Further, the imaging lens may satisfy conditional equations shown below. Thereby, power distributions of the respective lenses are optimized, and the high aberration function is maintained in correspondence with high pixel formation. Incidentally, f2 designates a focal length of the second lens, f3 designates a focal length of the third lens. $$0.3\mathrm{<}\mathrm{f}2\mathrm{/}\mathrm{f}\mathrm{<}\mathrm{1.0}$$ $$\mathrm{0.5}\mathrm{<}\mathrm{f}\mathrm{3}\mathrm{/}\mathrm{f}\mathrm{<}\mathrm{1.0}$$

The features of the invention will appear more fully upon consideration of the exemplary embodiment of the invention, which are schematically set forth in the drawings, in which:

• Fig. 1 is a lens sectional view in correspondence with an imaging lens according to embodiment 1 of the invention;
• Fig. 2 is a lens sectional view in correspondence with an imaging lens according to embodiment 2 of the invention;
• Fig. 3 is a lens sectional view in correspondence with an imaging lens according to embodiment 3 of the invention;
• Fig. 4 is a lens sectional view in correspondence with an imaging lens according to embodiment 4 of the invention;
• Figs. 5A to 5C illustrate diagrams showing lens data of the imaging lens according to embodiment 1 of the invention, Fig. 5A shows lens data, Fig. 5B shows lens data with regard to an aspherical surface, and Fig. 5C shows data with regard to a diffracting surface;
• Figs. 6A to 6C illustrate diagrams showing lens data of the imaging lens according to embodiment 2 of the invention, Fig. 6A shows lens data, Fig. 6B shows a lens data with regard to an aspherical surface, and Fig. 6C shows data with regard to a diffracting surface;
• Figs. 7A to 7C illustrate diagrams showing lens data of the imaging lens according to embodiment 3 of the invention, Fig. 7A shows lens data, Fig. 7B shows a lens data with regard to an aspherical surface, and Fig. 7C shows data with regard to a diffracting surface;
• Figs. 8A to 8C illustrate diagrams showing lens data of the imaging lens according to embodiment 4 of the invention, Fig. 8A shows lens data, Fig. 8B shows a lens data with regard to an aspherical surface, and Fig. 8C shows data with regard to a diffracting surface;
• Fig. 9 is a diagram showing values with regard to conditional equations for respective embodiments;
• Figs. 10A to 10C illustrate aberration diagrams showing various aberrations of the imaging lens according to embodiment 1 of the invention, Fig. 10A shows a spherical aberration, Fig. 10B shows an astigmatism, and Fig. 10C shows a distortion;
• Figs. 11A to 11C illustrate aberration diagrams showing various aberrations of the imaging lens according to embodiment 2 of the invention, Fig. 11A shows a spherical aberration, Fig. 11B shows an astigmatism, and Fig. 11C shows a distortion;
• Figs. 12A to 12C illustrate aberration diagrams showing various aberrations of the imaging lens according to embodiment 3 of the invention, Fig. 12A shows a spherical aberration, Fig. 12B shows an astigmatism, and Fig. 12C shows a distortion; and
• Figs. 13A to 13C illustrate aberration diagrams showing various aberrations of the imaging lens according to embodiment 4 of the invention, Fig. 13A shows a spherical aberration, Fig. 13B shows an astigmatism, and Fig. 13C shows a distortion.

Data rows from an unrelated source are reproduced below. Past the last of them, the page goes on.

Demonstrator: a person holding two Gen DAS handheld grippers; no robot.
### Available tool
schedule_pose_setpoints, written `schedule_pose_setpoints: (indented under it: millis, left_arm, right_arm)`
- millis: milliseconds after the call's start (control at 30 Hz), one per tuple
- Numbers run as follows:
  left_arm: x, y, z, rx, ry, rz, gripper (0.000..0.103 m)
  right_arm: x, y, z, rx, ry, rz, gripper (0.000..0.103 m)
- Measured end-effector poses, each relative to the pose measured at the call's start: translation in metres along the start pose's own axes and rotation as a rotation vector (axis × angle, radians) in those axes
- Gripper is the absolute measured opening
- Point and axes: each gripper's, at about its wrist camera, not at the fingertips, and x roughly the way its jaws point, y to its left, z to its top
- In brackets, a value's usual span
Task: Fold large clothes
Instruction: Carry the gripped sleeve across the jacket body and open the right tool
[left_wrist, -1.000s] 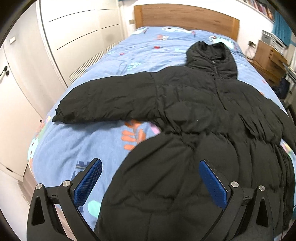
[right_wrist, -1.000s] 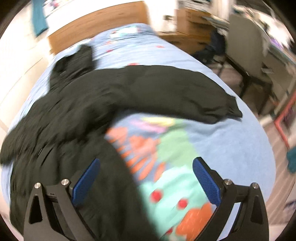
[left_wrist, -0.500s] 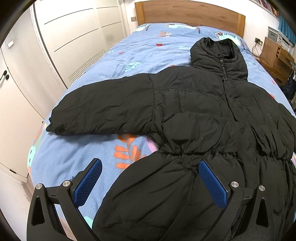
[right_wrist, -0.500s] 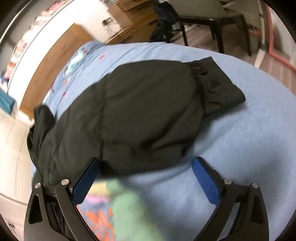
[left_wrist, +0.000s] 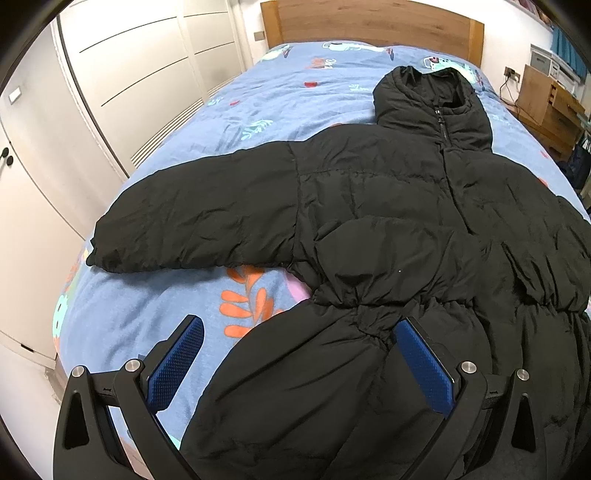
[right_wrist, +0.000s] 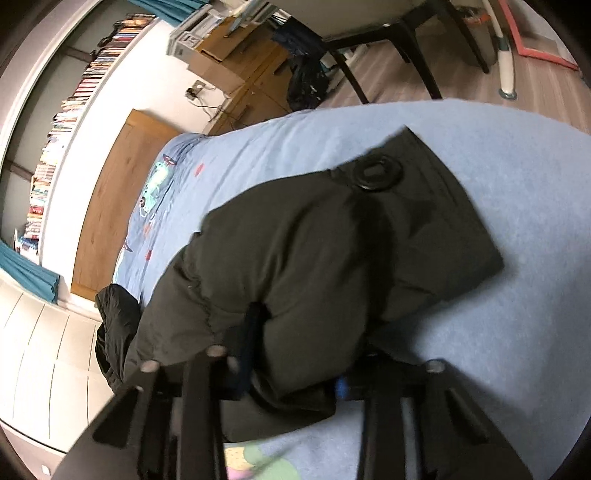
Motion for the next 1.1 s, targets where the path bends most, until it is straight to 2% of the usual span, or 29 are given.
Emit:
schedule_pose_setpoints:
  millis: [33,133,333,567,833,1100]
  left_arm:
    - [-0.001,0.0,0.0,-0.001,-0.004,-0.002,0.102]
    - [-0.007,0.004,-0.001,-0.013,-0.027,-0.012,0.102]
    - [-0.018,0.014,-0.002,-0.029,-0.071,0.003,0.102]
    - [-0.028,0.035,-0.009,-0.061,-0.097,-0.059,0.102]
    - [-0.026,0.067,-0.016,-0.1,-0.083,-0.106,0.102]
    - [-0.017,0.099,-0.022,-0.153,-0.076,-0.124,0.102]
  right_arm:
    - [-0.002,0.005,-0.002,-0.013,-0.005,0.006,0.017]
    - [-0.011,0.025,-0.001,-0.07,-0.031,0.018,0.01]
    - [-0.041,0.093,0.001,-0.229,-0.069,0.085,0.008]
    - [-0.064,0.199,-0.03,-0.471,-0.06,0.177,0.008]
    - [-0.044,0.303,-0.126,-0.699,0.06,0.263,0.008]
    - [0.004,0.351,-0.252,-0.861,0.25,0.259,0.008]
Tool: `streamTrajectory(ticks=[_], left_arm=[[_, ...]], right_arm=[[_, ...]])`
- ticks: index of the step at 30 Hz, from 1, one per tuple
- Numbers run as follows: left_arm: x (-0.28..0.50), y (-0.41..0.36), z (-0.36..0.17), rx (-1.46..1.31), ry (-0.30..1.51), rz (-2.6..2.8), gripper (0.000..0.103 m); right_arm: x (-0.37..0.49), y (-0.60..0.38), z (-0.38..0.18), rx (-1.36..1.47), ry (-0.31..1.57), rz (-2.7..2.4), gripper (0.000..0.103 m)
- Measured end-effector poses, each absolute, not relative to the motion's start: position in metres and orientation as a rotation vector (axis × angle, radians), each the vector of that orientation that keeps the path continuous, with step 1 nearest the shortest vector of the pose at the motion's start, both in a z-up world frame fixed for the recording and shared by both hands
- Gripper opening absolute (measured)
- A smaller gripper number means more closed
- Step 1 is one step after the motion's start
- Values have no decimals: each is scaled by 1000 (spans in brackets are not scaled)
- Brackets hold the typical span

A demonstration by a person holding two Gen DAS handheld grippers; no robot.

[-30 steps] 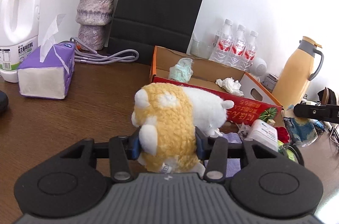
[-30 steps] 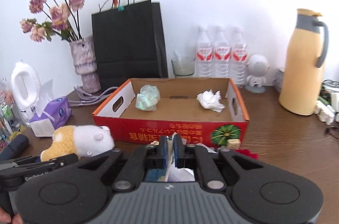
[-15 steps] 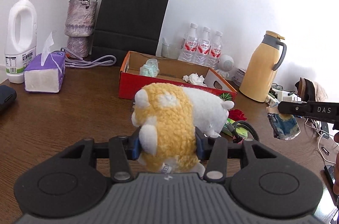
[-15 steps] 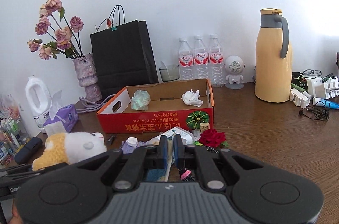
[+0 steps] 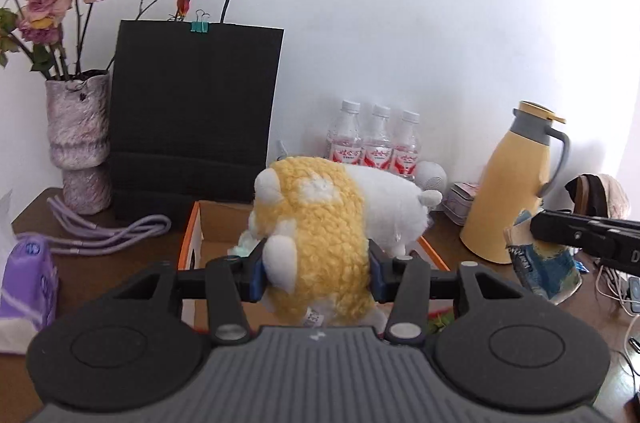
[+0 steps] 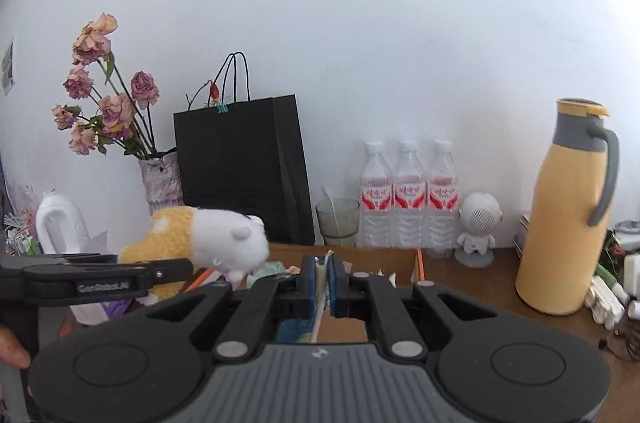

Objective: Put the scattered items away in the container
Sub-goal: 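Carry the plush toy and snack packet over the box with both tools, then open both tools to drop the plush toy and snack packet into the box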

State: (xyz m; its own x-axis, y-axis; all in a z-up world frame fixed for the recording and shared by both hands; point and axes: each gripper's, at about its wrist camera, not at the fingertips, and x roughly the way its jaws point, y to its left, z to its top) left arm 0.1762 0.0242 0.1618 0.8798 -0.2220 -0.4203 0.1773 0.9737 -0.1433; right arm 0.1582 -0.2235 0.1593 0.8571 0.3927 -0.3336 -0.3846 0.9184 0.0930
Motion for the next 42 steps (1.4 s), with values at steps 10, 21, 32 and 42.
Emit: streamTrajectory(ticks=[10, 21, 32, 42], left_arm=[[351, -13, 90, -47, 740, -195, 48], [368, 7, 49, -16, 823, -94, 68], [349, 17, 94, -91, 782, -107, 81], [279, 23, 147, -31, 721, -43, 101]], right_arm=[[351, -186, 136, 50, 543, 415, 6], [446, -143, 25, 39, 901, 379, 6], [427, -158, 49, 43, 926, 367, 34], [362, -190, 113, -42, 922, 319, 62]])
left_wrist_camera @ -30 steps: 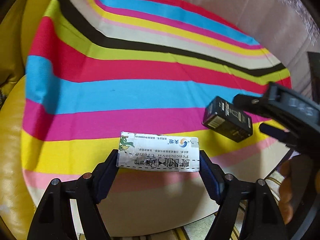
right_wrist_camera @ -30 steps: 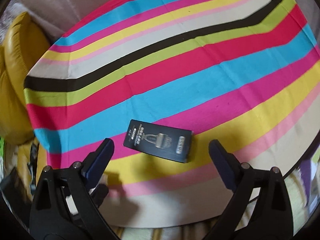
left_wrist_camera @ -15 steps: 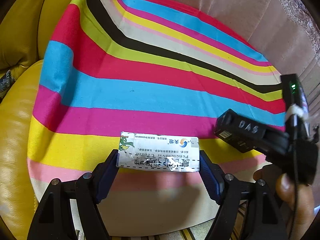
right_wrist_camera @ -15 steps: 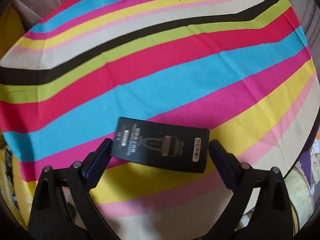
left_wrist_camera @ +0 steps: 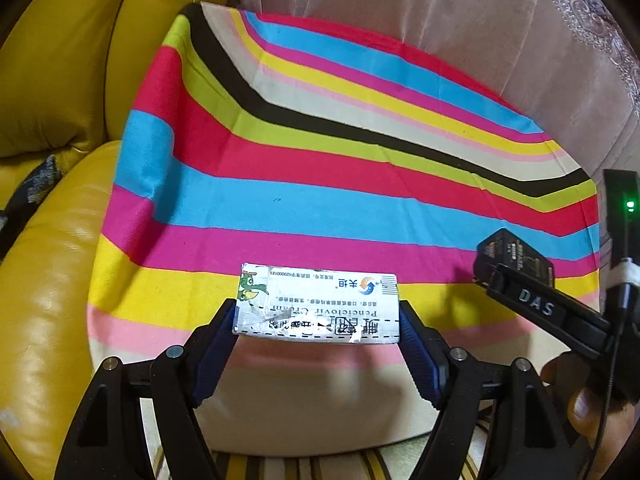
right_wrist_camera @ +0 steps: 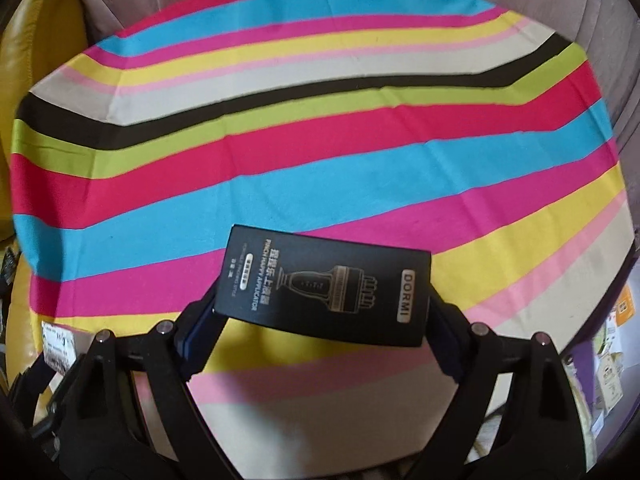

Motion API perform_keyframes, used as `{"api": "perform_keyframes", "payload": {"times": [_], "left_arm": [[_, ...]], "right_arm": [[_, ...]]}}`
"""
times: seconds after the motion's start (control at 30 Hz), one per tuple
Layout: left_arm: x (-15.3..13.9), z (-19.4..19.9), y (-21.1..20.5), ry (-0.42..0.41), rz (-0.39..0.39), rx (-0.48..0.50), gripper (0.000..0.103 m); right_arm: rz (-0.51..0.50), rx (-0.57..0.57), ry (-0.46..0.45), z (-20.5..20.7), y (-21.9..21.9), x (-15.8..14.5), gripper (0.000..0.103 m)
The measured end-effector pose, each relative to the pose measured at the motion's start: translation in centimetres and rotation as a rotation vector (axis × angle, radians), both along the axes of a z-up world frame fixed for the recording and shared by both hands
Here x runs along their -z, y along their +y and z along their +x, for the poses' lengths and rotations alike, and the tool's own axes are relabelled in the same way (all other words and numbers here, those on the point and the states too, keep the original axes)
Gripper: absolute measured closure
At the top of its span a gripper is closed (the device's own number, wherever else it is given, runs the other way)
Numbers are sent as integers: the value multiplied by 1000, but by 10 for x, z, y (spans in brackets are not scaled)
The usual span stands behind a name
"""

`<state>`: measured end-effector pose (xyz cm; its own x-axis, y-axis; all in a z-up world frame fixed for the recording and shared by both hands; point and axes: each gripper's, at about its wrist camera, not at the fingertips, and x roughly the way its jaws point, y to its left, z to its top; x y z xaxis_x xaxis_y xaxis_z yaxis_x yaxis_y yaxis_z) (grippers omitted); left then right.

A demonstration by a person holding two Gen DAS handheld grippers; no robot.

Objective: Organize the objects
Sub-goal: 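Carry the white barcode box and the black DORMI box over the purple-rimmed box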

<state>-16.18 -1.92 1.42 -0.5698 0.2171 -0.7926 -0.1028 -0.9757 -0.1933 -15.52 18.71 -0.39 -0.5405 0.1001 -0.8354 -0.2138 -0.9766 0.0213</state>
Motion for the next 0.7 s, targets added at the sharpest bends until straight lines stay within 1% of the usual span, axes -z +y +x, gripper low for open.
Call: {"api": "perform_keyframes", "payload": {"times": [0.23,0.5,0.7], "left_arm": [[-10,24,11,27,-5,-6,26],[-18,46,33,51,-17,29,26],[-23,60,54,60,-22,67,26]], "right_arm": [[14,-17,78,33,16,-27,13],[38,-23,129,68,35,-42,13],[29,-4,145,96,59,-50,13]]}}
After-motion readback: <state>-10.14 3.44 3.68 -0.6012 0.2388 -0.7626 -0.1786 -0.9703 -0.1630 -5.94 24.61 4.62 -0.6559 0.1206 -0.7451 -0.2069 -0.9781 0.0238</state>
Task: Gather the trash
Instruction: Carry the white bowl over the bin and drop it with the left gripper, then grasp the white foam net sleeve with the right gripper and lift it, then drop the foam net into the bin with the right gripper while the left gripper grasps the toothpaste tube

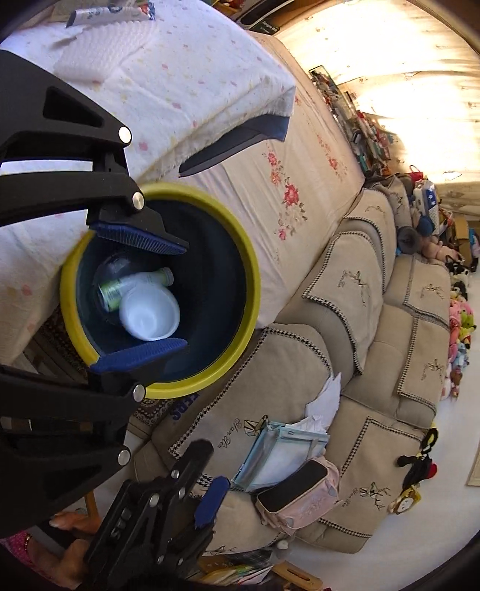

Although the invention will be described below with reference to the exemplary embodiments thereof, the following exemplary embodiments and modifications do not restrict the invention.

According to an image lens of the invention, materials of the respective lenses, shapes and refracting powers of the respective lenses, and arrangement of respective lenses are optimized by satisfying the conditional equations by the constitution having a small number of 3 lenses as a total thereof, and therefore, a small-sized high function lens system sufficiently ensuring an inner interval for arranging the shutter mechanism can be realized while maintaining the high aberration function in correspondence with the high pixel formation by using the lens material advantageous for the production performance and the reduction in cost. Further, particularly, when the first lens is provided with the diffracting surface, the chromatic aberration can excellently be corrected even when the respective lenses are constituted only by the same low cost lens material.

Exemplary embodiments of the invention will be explained in details in reference to the drawings as follows.

Fig. 1 shows a first constitution example of an imaging lens according to an embodiment of the invention, corresponding to a lens constitution of a first numerical value embodiment (Fig. 5A to Fig. 5C) mentioned later. Fig. 2 shows a second constitution example, corresponding to a lens constitution of a second numeral value embodiment (Fig. 6A to Fig. 6C) mentioned later. Fig. 3 shows a third constitution example, corresponding to a lens constitution of a third numerical value embodiment (Fig. 7A to Fig. 7C) mentioned later. Fig. 4 shows a fourth constitution example, corresponding to a lens constitution of a fourth numerical value embodiment (Fig. 8A to Fig. 8C) mentioned later. In Fig. 1 to Fig. 4, notation Ri designates a radius of curvature of an i-th surface attached with a notation such that a surface of a constituent element on the most object side is designated as 1-st surface and a notation is increased successively in accordance with being proximate to the image side (image formation side). Notation Di designates a surface interval between the i-th surface and the (i+1)-th surface on an optical axis Z1.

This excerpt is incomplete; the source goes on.